Entonces llegaron las décadas de 1980 y 1990, la salida de la época industrial clásica y con ella el declive del movimiento obrero, pero también la exclusión, la relegación en barrios que se volvían miserables y una no relación social que ocupaba el lugar de las relaciones de producción. El Estado de bienestar se fue destruyendo a medida que se desarrollaban las ideologías liberales y luego neoliberales que acompañaron ese movimiento de conjunto para justificarlo mejor. Se extendió el desempleo y, con él, la precariedad. Varios países occidentales conocieron entonces disturbios urbanos, se habló de guetos, se crearon o reforzaron organizaciones humanitarias para ayudar a mantener la cabeza fuera del agua a unas poblaciones en situación desesperada.

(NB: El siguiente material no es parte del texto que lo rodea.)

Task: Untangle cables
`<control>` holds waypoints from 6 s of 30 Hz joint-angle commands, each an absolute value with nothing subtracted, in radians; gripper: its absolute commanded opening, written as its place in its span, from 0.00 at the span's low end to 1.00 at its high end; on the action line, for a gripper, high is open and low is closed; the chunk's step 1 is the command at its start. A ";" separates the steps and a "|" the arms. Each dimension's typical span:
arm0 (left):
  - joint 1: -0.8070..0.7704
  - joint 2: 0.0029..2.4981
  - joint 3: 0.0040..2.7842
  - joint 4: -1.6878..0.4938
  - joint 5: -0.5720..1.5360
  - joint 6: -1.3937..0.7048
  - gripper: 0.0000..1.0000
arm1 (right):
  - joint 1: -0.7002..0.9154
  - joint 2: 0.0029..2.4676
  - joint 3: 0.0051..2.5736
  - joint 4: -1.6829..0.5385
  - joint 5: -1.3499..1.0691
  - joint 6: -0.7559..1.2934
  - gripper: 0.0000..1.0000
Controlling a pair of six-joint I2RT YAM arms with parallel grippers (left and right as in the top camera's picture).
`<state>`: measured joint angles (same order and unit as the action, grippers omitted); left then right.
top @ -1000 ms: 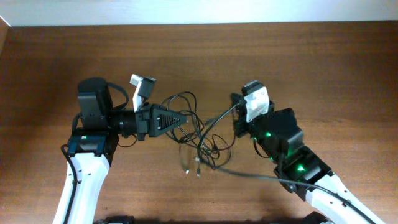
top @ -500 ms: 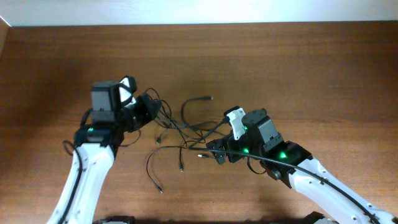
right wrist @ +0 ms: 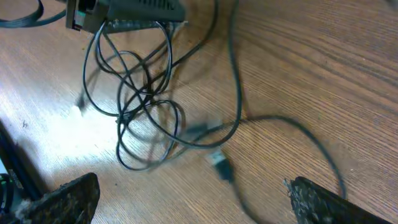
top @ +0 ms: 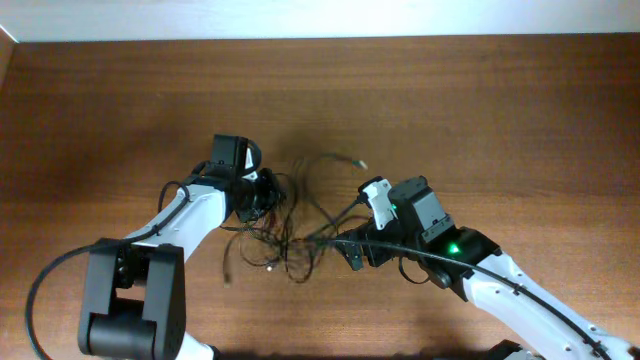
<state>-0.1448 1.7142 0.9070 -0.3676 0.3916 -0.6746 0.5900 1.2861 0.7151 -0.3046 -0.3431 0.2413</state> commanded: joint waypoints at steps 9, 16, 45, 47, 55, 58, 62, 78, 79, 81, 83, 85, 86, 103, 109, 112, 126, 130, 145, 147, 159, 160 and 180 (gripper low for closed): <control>-0.207 1.738 0.915 0.385 0.558 -0.807 0.29 | 0.594 1.460 0.715 -0.112 -0.358 0.297 0.99; -0.174 1.724 0.915 -0.157 0.297 -0.566 0.99 | 0.595 1.460 0.715 -0.119 -0.355 0.297 0.98; -0.410 1.589 1.395 -0.678 -0.484 -0.180 0.99 | 0.399 1.233 0.715 -0.406 -0.337 0.297 0.99; -0.409 1.589 1.395 -0.765 -0.508 -0.311 0.99 | 0.399 1.233 0.715 -0.410 -0.341 0.297 0.99; -0.324 1.589 1.382 -1.027 -0.234 -0.640 0.99 | 0.399 1.280 0.715 -0.410 -0.340 0.297 0.98; -0.324 1.589 1.327 -1.020 -0.167 -0.814 0.99 | 0.399 1.330 0.714 -0.410 -0.340 0.297 0.99; -0.324 1.589 1.185 -0.920 -0.215 -0.920 0.99 | 0.399 1.391 0.714 -0.424 -0.340 0.297 0.98; -0.290 1.747 0.848 -0.285 -0.175 -0.835 0.28 | 0.399 1.397 0.714 -0.428 -0.336 0.296 0.99; -0.301 1.763 0.848 -0.250 -0.144 -0.835 0.12 | 0.398 1.397 0.714 -0.428 -0.328 0.296 0.99; -0.332 1.764 0.849 -0.142 -0.051 -0.760 0.05 | 0.398 1.397 0.715 -0.427 -0.328 0.294 0.99; -0.385 1.764 0.850 -0.030 0.075 -0.671 0.07 | 0.398 1.397 0.715 -0.427 -0.328 0.294 0.99; -0.446 1.764 0.852 -0.016 0.083 -0.651 0.08 | 0.398 1.397 0.714 -0.427 -0.329 0.294 0.99; -0.467 1.764 0.856 -0.016 0.083 -0.633 0.08 | 0.398 1.397 0.715 -0.427 -0.329 0.294 0.99; -0.481 1.275 1.145 -0.587 -0.355 -0.418 0.99 | 0.398 1.397 0.718 -0.403 -0.527 0.294 0.99; -0.482 1.279 1.145 -0.640 -0.374 -0.417 0.99 | 0.399 1.397 0.817 -0.320 -0.542 0.293 0.99; -0.482 1.279 1.145 -0.649 -0.381 -0.417 0.99 | 0.399 1.397 0.844 -0.287 -0.538 0.293 1.00; 0.101 1.245 1.184 -0.854 0.128 -0.166 0.99 | 0.405 1.401 0.902 -0.260 -0.484 0.282 0.86; 0.101 1.244 1.183 -0.854 0.124 -0.166 0.99 | 0.493 1.554 1.050 -0.261 -0.348 0.213 0.79; 0.101 1.244 1.183 -0.854 0.124 -0.166 0.99 | 0.569 2.062 1.239 0.011 -0.302 0.350 0.55; 0.101 1.244 1.183 -0.854 0.124 -0.166 0.99 | 0.570 2.083 1.239 0.047 -0.290 0.350 0.46; 0.101 1.244 1.183 -0.854 0.124 -0.166 0.99 | 0.561 1.631 1.280 -0.139 -0.373 0.287 0.04; 0.101 1.244 1.183 -0.854 0.124 -0.166 0.99 | 0.553 1.564 1.280 -0.164 -0.369 0.271 0.04; 0.087 1.257 1.168 -0.843 0.520 -0.197 0.81 | 0.412 1.364 1.279 -0.559 -0.464 0.263 0.04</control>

A partir del 2008, la crisis financiera y económica ha amplificado esta evolución hasta el punto de poder decir que hoy el principal drama social consiste en no ser explotado, estar sin trabajo o muy precarizado. En los países occidentales, no se percibió de forma inmediata que esas transformaciones ponían en entredicho de un modo fundamental la estructura social, quizá debido a que las instituciones encargadas de la redistribución o de la seguridad social fueron capaces de evitar lo peor.

Sin embargo, esa ya no es la situación. En todas partes, en Europa y fuera de ella, los informes presentan la misma constatación: la pobreza progresa masivamente, incluso en el seno de los países septentrionales. Lo medido en esos países es relativo, y el cálculo consiste por lo general en considerar los ingresos medios. La pobreza se sitúa en Europaa partir del momento en que una persona gana menos del 60 por ciento de tales ingresos. En otras palabras, hablar de pobreza es hablar de desigualdades. Y decir que aumenta la pobreza es decir que se incrementan las desigualdades. En toda Europa se impone hoy la misma constatación: los ricos son más ricos que antes, y los pobres, más pobres.

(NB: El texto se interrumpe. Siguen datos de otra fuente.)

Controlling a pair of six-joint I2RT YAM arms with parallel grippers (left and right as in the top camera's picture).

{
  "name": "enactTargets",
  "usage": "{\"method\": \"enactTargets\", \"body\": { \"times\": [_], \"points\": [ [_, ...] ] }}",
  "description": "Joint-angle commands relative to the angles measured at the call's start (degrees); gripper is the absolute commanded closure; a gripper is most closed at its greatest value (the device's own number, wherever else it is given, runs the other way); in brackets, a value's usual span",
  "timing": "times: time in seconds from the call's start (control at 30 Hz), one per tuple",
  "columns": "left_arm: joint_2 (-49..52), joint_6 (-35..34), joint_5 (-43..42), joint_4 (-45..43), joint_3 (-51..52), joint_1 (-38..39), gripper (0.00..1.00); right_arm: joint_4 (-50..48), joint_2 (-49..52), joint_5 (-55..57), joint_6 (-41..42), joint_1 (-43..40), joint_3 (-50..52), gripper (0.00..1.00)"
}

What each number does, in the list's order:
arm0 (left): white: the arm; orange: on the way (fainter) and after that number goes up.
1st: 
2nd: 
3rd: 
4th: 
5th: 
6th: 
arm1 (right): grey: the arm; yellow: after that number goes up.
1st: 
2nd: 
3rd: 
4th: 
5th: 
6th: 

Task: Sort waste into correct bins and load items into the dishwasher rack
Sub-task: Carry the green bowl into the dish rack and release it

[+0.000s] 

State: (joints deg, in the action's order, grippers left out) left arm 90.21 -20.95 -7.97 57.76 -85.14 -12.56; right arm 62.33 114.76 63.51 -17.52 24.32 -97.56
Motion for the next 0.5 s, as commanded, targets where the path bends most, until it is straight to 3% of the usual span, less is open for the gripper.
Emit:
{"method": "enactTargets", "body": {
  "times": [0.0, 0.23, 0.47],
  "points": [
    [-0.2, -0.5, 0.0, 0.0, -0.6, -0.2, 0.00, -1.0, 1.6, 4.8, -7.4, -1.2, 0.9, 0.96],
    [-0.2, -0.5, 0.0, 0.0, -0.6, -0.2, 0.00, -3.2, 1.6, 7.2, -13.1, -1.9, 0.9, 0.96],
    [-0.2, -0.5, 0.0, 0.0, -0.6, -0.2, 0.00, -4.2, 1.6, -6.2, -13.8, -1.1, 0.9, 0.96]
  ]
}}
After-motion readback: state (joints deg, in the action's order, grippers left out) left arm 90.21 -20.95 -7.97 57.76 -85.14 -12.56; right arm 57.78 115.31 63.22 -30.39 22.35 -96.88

Y, en semejante contexto, quienes se encuentran en medio, las capas medias, se inquietan: ¿no están también ellas amenazadas, sobre todo en estos tiempos de crisis, y no corren también el riesgo de quedar atrapadas en la espiral de la caída social? Los que tienen más edad se preguntan por el futuro de sus hijos, que vivirán peor que ellos; y es también en el seno de esas categorías intermedias donde se encuentran con frecuencia los actores más activos en los movimientos de indignados.

Los años de neoliberalismo triunfal han engendrado desigualdades crecientes, una clase cada vez más numerosa de pobres que son también cada vez más unos excluidos, una clase de ricos muy reducida, y sin relación alguna que los vincule y oponga al mismo tiempo unos con otros, y unas capas medias inquietas. El capitalismo fabrica hoy miedo, rabia, repliegue, o también pulsiones nacionalistas y xenófobas o racistas; es mucho menos que ayer una relación social de dominación organizada en el trabajo, las fábricas y los talleres. Y las capas medias, tradicionalmente activas en términos políticos y culturales, se sienten también ellas abandonadas, rezagadas o al borde de la movilidad descendente.

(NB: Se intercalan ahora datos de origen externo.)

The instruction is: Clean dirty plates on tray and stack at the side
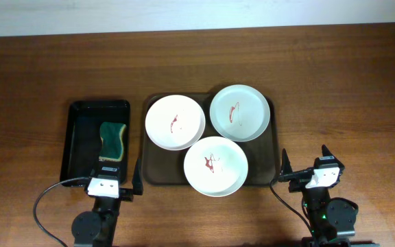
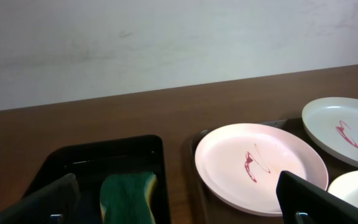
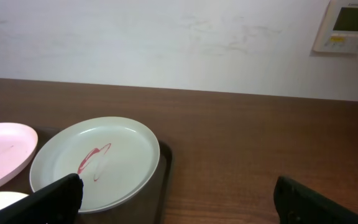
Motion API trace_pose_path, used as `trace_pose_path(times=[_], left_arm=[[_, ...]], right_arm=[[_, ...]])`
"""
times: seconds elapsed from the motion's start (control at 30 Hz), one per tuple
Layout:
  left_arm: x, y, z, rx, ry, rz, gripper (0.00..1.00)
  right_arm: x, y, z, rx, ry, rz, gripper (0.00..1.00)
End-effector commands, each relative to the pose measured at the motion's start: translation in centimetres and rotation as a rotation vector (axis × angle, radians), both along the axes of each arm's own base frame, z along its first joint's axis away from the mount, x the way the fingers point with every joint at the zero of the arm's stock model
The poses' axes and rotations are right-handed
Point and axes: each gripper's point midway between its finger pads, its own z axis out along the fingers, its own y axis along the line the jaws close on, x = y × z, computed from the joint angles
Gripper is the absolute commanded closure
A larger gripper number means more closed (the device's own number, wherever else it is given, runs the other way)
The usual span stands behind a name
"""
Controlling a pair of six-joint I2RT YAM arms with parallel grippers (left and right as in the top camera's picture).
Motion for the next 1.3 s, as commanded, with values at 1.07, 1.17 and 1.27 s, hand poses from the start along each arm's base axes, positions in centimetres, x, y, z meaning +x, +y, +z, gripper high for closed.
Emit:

En contra de lo que ocurría cuando una relación social fundamental estructuraba la vida colectiva a partir de una relación antagónica entre el movimiento obrero y el capital, ya no buscan el sentido de su acción junto al primero, que ya apenas existe, ni del segundo, que se ha alejado considerablemente de ellas. Se está insinuando una nueva estructura social marcada por fuertes desigualdades, la ansiedad de las capas medias y la ausencia de un principio central de conflictualización. Es lo que viene a decir, en última instancia, la constatación actual acerca del incremento de la pobreza.

La historia dirá si se trata sólo del final del proceso de descomposición de la antigua sociedad o del nacimiento de una nueva.